> [ABOUT THIS EXERCISE]: Read through the lines below and copy the ones holding the string "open".

┄┄┄┄┄┄

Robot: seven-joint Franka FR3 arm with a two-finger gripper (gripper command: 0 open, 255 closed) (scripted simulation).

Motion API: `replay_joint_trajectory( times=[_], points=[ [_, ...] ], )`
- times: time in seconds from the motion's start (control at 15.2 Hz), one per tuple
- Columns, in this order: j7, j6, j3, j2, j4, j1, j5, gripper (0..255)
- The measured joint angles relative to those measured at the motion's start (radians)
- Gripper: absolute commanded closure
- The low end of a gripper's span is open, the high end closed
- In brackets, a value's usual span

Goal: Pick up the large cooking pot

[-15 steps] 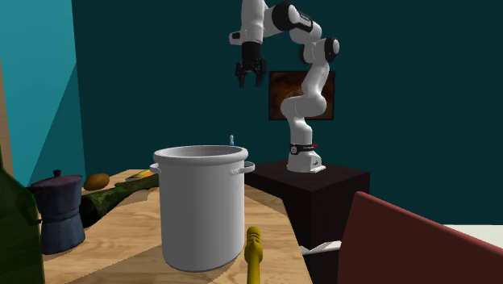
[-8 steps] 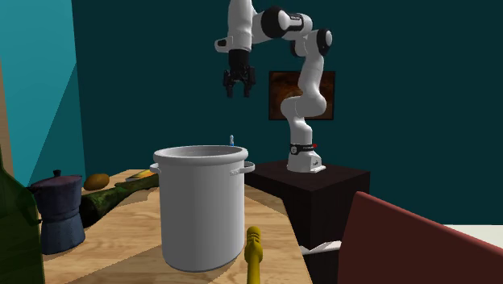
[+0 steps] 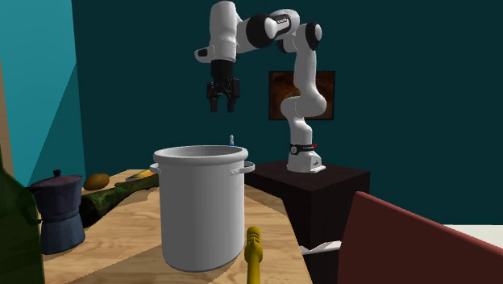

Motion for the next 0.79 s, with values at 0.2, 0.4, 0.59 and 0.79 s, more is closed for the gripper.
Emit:
replay_joint_trajectory(
  times=[0.2, 0.4, 0.59, 0.79],
  points=[
    [0.014, 0.034, 0.005, 0.112, 0.079, 0.004, -0.007, 0],
    [0.030, 0.053, 0.011, 0.229, 0.181, 0.011, -0.016, 0],
    [0.046, 0.070, 0.013, 0.350, 0.287, 0.020, -0.026, 0],
    [0.054, 0.076, 0.012, 0.465, 0.400, 0.029, -0.034, 0]
  ],
)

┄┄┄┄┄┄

> [ANSWER TO THIS PROBLEM]:
Robot: seven-joint Franka FR3 arm with a two-finger gripper (gripper command: 0 open, 255 closed) (scripted simulation).
- The low end of a gripper's span is open, the high end closed

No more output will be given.